We ran some more, and after a while Fatima stopped. She suggested, without saying so, that it was time for her to go back. "Bye-bye. Tomorrow, O.K.?" she said, and she turned and walked up the street.

I never saw Fatima again.

As the anarchy spread, my running route shrank—whole sections of it lost to blast walls, razor wire and military checkpoints. By the summer of 2006, when my tour in Iraq finally ended, the country had sunk into something close to civil war. Abu Nawas Park was criss-crossed with barbed wire, deserted. Each day 50 people were kidnapped in the capital, another 100 dumped in the morgue. My once-sprawling 2 1/2-mile route had shrunk to about 500 yards. It stood as a symbol of the dying city that Baghdad had become.

But while I could track the collapse of a country through my running, I found, remarkably, that I could also follow its resurrection. Last summer I returned to Baghdad after nearly two years away. Driving in from the airport, I could scarcely wait to pull on my shoes and hit the streets.

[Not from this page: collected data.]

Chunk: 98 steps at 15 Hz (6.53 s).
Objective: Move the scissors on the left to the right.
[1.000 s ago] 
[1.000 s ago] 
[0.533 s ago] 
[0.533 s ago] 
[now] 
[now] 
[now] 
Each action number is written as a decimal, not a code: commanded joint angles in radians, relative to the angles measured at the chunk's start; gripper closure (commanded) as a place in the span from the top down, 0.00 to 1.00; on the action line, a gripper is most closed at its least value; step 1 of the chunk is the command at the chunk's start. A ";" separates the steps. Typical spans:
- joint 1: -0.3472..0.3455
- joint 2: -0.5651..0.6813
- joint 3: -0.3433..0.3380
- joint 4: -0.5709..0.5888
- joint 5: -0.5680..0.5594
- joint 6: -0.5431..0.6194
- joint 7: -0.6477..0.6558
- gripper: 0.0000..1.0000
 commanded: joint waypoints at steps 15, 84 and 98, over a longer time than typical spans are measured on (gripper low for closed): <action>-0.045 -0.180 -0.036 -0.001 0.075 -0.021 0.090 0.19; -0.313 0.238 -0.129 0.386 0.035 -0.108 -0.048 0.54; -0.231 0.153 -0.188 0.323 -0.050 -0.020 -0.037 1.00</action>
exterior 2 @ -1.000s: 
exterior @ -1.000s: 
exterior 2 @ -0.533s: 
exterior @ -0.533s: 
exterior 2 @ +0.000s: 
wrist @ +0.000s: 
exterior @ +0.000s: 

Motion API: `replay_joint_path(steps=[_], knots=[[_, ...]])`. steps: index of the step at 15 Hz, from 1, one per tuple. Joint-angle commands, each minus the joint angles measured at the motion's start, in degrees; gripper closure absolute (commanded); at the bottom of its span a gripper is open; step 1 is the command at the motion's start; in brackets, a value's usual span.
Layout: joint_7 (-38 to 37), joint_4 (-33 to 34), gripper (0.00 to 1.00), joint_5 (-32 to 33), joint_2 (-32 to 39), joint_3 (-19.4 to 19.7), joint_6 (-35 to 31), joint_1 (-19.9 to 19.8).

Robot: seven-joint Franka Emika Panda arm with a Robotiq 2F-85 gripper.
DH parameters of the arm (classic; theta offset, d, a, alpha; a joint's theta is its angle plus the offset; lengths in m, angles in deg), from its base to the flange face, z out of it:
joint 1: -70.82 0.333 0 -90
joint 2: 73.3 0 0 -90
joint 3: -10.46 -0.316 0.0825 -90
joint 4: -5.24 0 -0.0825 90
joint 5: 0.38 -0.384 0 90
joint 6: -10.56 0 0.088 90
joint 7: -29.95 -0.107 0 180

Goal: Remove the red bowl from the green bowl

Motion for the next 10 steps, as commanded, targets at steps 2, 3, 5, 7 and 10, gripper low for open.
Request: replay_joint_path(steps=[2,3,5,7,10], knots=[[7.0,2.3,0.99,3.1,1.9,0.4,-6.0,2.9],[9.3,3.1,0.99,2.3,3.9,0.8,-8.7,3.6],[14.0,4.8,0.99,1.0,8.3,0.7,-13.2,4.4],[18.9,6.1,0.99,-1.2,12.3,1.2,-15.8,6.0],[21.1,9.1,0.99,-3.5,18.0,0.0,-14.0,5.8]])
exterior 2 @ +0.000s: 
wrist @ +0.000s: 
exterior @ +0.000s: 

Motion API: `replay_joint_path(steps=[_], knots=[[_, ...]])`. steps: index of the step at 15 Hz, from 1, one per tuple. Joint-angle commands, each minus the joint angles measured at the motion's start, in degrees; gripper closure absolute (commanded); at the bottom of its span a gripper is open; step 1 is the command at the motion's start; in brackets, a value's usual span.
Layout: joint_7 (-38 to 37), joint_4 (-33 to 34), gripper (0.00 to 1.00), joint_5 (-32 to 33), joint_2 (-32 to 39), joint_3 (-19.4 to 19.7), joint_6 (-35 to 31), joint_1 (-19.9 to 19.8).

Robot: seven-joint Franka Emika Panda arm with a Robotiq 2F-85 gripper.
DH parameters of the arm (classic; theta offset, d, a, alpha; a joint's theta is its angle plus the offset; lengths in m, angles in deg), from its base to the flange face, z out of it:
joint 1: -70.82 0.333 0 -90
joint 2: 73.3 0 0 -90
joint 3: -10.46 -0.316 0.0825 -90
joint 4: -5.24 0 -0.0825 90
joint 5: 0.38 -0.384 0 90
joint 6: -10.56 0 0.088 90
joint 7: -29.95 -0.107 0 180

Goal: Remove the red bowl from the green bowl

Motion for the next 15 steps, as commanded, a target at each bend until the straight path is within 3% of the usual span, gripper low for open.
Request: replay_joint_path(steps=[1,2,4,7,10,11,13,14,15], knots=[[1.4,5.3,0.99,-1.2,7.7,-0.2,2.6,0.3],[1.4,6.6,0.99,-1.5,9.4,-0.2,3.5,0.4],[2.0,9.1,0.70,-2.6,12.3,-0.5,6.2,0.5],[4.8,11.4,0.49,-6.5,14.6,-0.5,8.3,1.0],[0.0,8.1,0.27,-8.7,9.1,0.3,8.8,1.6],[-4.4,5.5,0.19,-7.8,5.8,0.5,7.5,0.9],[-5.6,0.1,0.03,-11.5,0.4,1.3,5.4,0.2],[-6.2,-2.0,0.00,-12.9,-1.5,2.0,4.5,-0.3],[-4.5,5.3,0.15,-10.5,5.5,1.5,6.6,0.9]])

On that first day back I went out again. It was dusk, another orange sun sinking over the Tigris. I stepped through the metal door. I trotted past the blast walls, parted the same coils of razor wire. I headed for Abu Nawas.

And I found the most astonishing thing: calm. The park, the dying place I had left two years before, was filled with Iraqis, perhaps 2,000 of them. The violence had plummeted in Baghdad, and the park had come back to life. Parents walked with children. Kids played on swing sets. Women, most remarkable of all, were walking alone.

I weaved among the Iraqis, trying to keep up a decent pace. For the first time since 2003, I made the full 2 1/2 miles to the Jumhuriya Bridge. I stopped just underneath it, panting and sweating in the summer heat, feeling as though I were in a time warp.

An Iraqi soldier approached. He was in uniform, standing post. He looked me up and down. He held out a bottle of water. "My friend," he said, "what are you doing here?"